Your neighbour heard the crash before the ceiling fell down; you were congratulated before the lawyer’s letter arrived announcing the legacy. When Mrs. Ferrars’ daughter Hester jilted
Richard on the eve of their wedding, from their instantaneous knowledge of all the facts the whole population of Cattminster might have been present at the very moment when that stupid, thoughtless
girl changed her mind.
‘My husband thinks that he is much to be congratulated on the successful outcome of his adventures, and indeed on his safe return’, continued Mrs. Ferrars. ‘An expedition into
the primeval forest is necessarily fraught with peril. To have him with you again unharmed must be a considerable relief.’
‘It is . . it is’, said Miss Sarah fervently. Whilst everyone might know everything that went on in the city, she doubted whether anyone could gauge the depths of the anxiety she and
her sisters had felt for Richard in his absence. Conscious that she must not be outdone in generosity, she asked: ‘And how is Hester?’ although she knew, as the city knew, exactly how
Hester was, physically at least.
‘I am afraid that there has been little noticeable improvement in her condition. My husband and I are convinced that the remedy lies in her own hands. She must exert herself; pull herself
together. After all,’ continued Mrs. Ferrars in a fretful tone, ‘no one’s life is a bed of roses. My husband and I have had to face untold difficulties, and Hester must learn to
do the same. We realize that the death of her little one came as a shock, but she is still young. She and the doctor will have other children, and they will more than take the place of the one
which unhappily failed to survive.’
An awkward silence fell between the two ladies. Miss Sarah was torn between two emotions; indignation at such austere sentiments, if anything so utterly devoid of feeling could be described as
sentiment, and a deep dislike for Hester which could not be removed by the recognition of the reality of her sufferings.

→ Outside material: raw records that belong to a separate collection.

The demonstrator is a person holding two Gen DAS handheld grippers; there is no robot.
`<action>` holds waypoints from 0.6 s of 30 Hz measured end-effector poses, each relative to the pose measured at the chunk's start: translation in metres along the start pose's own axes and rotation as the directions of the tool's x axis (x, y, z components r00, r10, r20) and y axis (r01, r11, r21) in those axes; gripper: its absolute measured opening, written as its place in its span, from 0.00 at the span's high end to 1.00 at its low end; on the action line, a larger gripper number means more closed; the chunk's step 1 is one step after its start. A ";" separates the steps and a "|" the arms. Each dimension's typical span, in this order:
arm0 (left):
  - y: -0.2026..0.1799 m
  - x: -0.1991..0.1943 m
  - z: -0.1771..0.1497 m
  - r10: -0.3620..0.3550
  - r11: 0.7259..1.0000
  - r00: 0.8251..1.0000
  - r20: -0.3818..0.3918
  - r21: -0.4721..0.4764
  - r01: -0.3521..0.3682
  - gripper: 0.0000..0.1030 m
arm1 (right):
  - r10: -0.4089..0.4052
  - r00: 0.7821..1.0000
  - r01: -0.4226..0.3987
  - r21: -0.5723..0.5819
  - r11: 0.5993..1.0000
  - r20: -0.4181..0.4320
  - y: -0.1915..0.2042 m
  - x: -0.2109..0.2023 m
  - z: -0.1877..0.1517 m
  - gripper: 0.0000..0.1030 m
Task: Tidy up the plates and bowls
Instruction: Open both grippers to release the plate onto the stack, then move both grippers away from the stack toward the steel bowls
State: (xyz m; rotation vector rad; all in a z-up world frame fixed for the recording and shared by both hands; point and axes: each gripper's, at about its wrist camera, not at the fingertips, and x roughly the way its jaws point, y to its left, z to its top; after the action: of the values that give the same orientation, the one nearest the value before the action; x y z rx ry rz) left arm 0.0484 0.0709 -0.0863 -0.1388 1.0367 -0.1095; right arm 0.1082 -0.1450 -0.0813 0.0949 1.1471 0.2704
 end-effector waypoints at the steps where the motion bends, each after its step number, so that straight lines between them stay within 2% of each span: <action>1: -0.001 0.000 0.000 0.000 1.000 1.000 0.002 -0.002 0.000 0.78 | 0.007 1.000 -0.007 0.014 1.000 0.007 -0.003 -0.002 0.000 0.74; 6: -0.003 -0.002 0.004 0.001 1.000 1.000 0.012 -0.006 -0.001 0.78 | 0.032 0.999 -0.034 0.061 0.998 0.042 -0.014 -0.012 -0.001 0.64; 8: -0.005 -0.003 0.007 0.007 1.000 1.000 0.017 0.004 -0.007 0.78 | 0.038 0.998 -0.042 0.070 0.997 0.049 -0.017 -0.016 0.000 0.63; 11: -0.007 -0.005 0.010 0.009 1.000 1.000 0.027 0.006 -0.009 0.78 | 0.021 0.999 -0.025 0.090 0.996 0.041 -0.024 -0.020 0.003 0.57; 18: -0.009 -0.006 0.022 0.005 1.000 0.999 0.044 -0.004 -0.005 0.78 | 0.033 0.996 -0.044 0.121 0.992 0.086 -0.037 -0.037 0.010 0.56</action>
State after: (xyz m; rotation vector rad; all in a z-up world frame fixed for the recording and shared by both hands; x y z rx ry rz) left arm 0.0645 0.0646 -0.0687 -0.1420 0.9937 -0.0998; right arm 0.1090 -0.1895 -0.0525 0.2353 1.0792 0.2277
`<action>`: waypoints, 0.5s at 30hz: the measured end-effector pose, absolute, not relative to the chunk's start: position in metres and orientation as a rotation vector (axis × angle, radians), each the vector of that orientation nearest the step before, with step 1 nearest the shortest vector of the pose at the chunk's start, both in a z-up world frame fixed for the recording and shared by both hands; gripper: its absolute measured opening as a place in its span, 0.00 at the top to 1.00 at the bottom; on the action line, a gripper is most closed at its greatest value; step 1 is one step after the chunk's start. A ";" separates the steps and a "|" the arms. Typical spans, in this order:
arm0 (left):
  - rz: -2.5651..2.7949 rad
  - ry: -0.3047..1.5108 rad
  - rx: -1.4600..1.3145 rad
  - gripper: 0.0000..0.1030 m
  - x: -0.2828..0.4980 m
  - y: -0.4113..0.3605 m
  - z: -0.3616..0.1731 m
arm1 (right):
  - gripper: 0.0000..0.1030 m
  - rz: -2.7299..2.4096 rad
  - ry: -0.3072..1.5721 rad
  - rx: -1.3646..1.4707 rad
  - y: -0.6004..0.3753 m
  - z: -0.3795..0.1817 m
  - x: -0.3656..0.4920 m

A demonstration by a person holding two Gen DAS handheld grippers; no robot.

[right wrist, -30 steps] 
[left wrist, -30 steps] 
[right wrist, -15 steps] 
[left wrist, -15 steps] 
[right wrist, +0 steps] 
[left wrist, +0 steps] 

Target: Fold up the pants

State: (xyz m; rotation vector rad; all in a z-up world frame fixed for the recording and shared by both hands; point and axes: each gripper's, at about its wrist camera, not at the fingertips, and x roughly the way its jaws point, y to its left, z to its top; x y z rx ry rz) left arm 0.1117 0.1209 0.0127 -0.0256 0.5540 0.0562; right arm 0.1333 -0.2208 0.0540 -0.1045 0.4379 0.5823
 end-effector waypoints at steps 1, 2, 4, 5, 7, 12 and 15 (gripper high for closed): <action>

‘Time is a great healer’, she managed to say at last. The words even to herself sounded as hollow as a Hallowe’en turnip.
At the dinner table she found her thoughts turning once again to the tail-end of that conversation; it obtruded inconveniently upon her present happiness.
How fatuous, thought Miss Sarah impatiently; as if a bed of roses could ever be comfortable. And has my personal experience ever convinced me of the healing power of time? Though certainly in
Richard’s case . . . she looked at her nephew with renewed approval.
Richard was undoubtedly thinner, fine-drawn, but he appeared to be as cheerful as a mudlark. Whatever his adventures on the Amazon had been, they had raised his spirits extraordinarily high.
The gaslight in the fitting which might have been inspired by some tropical tangle and which looked oddly at variance with the classically moulded ceiling, flickered and bubbled cheerfully. It
plucked a glow from the pile of Miss Sarah’s old mulberry velvet and put a gloss on Miss Essie’s regal hair style, drawn back and bolstered up in the current fashion.
The parlour maid had been dismissed and the three ladies and their guest were busy with fruit and nuts. Richard, as befitted his manhood, was drinking some of the late Canon’s port, but
the Misses Donkin were satisfied by the small quantities of white wine which they had taken during the earlier stages of the dinner.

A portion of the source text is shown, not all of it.